Wie pessimistisch Bearing Point für die Branche gestimmt ist, zeigen die beiden Szenarien, die die Berater durchgerechnet haben, um die weitere Entwicklung des europäischen Bankensektors zu simulieren. Das erste läuft unter der These: „Weitere Stagnation“. In diesem Szenario gehen die Berater von anhaltenden Niedrigzinsen, schärferem Wettbewerb durch Konkurrenten aus der Technologieszene und einer Konjunkturabkühlung aus, die die Risikovorsorge im Kreditgeschäft im Vergleich zu 2018 um 40 Prozent in die Höhe treibt.

Der steigende Kapitalbedarf verschlingt einen großen Teil der Überschüsse, und ohne den Verkauf einzelner Sparten können die Institute diesen Bedarf nicht decken. Das ist das optimistischere der beiden Szenarien.

Das pessimistischere haben die Berater mit „Tiefer Fall“ überschrieben. Grundannahme ist eine Wirtschaftskrise mit erheblichen Zahlungsausfällen und einem Einbruch der Kreditnachfrage. Die Risikovorsorge steigt um 60 Prozent, und die Banken können den zusätzlichen Kapitalbedarf nicht aus eigener Kraft decken. Der Bankenrettungsfonds muss eingreifen.

Die größte Wahrscheinlichkeit hat nach Meinung der Berater eine Mischung beider Szenarien. Bleiben die Banken „weiterhin gelähmt“, wird sich die Eigenkapitalrendite der europäischen Institute in einer Spanne zwischen 4,2 Prozent und 6,4 Prozent bewegen und damit die „Erwartungen der Aktionäre bei Weitem nicht erfüllen“, warnen die Berater.

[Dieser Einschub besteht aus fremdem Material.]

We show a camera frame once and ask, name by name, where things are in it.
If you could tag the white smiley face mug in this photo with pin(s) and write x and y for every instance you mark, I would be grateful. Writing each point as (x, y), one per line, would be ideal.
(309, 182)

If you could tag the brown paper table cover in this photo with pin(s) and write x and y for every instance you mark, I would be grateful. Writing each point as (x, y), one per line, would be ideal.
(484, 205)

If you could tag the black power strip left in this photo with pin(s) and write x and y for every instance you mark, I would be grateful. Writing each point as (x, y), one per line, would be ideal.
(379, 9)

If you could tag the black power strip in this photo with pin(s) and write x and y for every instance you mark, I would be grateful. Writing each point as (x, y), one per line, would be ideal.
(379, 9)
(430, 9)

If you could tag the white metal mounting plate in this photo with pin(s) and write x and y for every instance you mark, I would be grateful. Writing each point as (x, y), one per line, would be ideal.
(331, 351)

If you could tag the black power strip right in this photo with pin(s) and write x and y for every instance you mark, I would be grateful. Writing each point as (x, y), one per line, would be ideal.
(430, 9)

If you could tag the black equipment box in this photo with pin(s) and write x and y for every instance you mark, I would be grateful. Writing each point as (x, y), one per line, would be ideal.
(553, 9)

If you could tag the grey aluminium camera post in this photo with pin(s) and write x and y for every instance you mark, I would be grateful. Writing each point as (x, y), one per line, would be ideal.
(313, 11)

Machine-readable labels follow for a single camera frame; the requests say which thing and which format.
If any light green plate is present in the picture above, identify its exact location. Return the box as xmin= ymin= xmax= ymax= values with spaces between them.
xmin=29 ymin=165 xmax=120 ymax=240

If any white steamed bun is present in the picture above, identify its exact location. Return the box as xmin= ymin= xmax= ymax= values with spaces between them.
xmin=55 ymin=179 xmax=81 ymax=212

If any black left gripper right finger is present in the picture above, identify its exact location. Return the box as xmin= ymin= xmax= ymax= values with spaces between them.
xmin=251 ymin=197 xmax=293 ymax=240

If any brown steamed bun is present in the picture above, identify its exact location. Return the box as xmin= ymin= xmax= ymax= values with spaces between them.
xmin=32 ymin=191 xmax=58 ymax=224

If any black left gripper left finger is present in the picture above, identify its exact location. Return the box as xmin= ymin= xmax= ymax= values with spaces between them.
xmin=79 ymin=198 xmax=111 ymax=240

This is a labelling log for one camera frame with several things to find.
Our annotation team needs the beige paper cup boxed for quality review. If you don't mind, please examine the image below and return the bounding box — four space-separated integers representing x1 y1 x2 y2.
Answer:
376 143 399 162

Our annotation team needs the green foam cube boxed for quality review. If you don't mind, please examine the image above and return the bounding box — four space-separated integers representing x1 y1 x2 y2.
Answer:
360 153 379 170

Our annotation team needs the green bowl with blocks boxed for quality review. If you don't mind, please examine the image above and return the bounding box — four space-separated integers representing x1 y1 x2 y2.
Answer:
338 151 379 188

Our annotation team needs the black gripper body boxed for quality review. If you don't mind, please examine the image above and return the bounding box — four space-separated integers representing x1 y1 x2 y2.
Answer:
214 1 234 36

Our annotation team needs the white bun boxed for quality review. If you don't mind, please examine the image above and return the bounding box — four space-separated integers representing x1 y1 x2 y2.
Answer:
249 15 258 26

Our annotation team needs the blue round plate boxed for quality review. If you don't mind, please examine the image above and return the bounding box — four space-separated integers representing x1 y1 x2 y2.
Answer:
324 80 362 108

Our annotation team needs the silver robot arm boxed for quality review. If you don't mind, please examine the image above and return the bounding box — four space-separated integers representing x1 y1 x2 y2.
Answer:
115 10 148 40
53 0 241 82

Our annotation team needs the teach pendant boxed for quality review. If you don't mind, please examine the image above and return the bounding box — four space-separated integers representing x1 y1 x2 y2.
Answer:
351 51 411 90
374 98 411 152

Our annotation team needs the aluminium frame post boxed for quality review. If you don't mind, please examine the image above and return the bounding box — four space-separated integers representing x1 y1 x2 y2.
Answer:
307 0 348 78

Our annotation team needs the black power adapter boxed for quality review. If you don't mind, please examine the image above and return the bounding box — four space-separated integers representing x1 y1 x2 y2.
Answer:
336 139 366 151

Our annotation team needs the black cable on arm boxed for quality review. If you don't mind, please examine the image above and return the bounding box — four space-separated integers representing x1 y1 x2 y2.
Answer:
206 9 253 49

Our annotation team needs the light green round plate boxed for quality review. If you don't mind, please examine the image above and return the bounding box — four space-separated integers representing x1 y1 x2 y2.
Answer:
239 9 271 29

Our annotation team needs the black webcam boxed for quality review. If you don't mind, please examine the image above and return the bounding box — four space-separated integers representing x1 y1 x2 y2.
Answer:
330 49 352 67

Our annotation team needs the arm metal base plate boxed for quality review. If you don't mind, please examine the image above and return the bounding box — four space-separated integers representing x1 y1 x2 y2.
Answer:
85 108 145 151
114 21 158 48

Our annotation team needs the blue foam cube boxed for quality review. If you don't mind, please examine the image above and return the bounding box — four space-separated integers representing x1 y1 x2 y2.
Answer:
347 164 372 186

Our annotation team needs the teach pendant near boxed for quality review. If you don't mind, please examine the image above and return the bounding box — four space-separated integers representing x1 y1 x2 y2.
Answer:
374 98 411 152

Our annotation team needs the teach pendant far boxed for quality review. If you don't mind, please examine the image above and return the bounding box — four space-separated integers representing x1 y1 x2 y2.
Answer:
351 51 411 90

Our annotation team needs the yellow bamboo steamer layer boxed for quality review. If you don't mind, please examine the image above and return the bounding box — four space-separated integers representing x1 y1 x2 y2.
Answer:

Bei den „besonders angeschlagenen deutschen Banken“ werde die durchschnittliche Rendite sogar null Prozent unterschreiten. Bearing Points Fazit: „Die Folgen wären enorm. Gefangen in einer Abwärtsspirale werden die Banken den Kapitalbedarf nicht am freien Markt decken können“ und den „längst überfälligen Turnaround nicht finanzieren können“.